• [Activity]: Please copy each line of the records below that includes the word "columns".
____
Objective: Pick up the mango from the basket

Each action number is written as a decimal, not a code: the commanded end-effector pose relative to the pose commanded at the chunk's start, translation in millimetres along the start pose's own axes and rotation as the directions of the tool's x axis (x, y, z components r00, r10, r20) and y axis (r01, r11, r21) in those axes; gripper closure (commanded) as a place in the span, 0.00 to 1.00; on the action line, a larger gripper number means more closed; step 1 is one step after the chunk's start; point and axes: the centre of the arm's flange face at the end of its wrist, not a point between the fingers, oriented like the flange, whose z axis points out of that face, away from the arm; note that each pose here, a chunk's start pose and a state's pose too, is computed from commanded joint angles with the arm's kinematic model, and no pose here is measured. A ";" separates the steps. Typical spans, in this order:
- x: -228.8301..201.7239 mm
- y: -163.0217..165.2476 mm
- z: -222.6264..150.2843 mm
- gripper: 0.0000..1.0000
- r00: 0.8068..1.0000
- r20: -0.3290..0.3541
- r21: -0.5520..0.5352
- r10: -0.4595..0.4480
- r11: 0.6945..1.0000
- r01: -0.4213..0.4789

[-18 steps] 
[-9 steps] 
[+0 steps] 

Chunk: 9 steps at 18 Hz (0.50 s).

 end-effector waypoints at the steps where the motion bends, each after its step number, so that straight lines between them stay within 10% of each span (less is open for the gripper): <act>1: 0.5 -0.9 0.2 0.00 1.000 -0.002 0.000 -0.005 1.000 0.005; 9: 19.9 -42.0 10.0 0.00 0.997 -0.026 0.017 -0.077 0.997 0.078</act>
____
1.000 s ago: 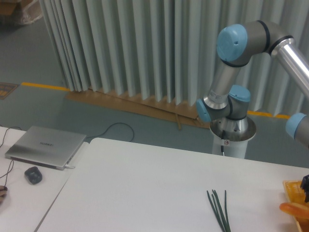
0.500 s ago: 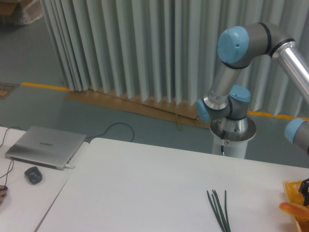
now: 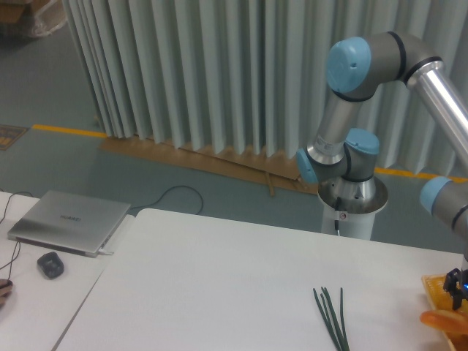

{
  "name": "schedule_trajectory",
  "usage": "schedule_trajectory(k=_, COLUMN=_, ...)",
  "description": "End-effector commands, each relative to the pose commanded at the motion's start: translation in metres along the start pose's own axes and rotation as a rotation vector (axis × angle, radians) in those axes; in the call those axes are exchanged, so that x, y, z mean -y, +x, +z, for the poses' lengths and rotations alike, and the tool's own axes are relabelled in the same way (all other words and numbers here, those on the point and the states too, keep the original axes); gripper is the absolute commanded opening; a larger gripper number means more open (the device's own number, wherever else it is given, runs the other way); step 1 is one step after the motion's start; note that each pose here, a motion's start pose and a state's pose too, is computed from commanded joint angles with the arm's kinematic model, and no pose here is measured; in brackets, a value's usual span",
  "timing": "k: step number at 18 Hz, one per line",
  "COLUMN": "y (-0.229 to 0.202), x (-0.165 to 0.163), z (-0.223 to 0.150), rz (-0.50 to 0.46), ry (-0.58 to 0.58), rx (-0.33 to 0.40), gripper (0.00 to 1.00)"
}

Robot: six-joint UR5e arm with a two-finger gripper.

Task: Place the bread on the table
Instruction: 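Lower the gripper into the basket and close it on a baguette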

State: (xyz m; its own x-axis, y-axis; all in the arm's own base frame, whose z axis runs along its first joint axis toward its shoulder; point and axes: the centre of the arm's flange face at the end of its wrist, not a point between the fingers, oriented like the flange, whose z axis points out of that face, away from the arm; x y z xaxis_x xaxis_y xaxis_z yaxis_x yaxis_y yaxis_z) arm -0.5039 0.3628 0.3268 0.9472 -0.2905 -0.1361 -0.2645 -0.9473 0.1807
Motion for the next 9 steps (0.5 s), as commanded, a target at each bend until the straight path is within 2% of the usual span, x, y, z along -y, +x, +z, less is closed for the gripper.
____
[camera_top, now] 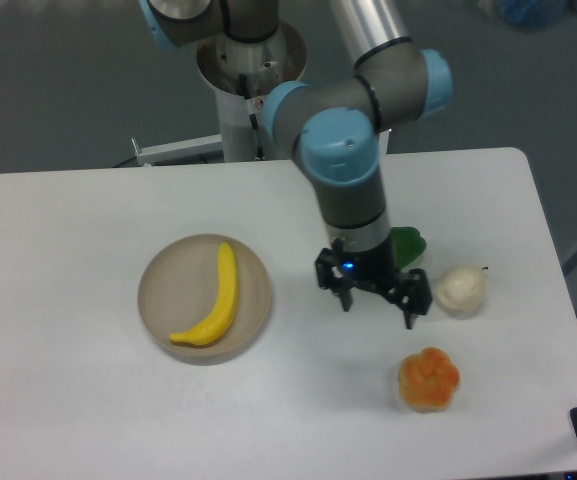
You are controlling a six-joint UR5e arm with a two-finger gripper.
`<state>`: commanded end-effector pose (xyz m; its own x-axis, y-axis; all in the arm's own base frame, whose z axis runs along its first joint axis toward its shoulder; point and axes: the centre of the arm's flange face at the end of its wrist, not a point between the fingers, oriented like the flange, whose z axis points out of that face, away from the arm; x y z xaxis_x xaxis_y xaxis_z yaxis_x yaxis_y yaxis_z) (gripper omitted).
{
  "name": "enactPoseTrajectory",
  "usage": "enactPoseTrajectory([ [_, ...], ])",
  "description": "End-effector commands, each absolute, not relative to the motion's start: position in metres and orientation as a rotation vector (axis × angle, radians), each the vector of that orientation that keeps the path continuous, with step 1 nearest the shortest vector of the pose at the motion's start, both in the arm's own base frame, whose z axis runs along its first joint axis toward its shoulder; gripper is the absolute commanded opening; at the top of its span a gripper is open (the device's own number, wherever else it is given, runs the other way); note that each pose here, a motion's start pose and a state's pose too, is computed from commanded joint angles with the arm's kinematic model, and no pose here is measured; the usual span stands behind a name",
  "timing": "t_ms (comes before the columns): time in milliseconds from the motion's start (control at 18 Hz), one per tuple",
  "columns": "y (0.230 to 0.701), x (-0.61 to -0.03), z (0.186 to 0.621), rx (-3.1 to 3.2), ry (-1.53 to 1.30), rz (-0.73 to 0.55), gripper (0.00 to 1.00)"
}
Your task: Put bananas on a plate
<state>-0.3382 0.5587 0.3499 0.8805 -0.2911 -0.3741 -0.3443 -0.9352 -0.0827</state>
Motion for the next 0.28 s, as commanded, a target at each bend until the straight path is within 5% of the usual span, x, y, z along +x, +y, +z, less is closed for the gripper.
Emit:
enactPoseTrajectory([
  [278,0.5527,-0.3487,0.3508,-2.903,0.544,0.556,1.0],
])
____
• [Solution to this problem]:
  "timing": "t_ms (comes before the columns): time in milliseconds from the motion's start (control at 18 Hz), one per tuple",
  "columns": "y (0.230 to 0.701), x (-0.61 to -0.03), z (0.186 to 0.621), rx (-3.1 to 3.2), ry (-1.53 to 1.30), rz (-0.73 to 0.55), gripper (0.00 to 1.00)"

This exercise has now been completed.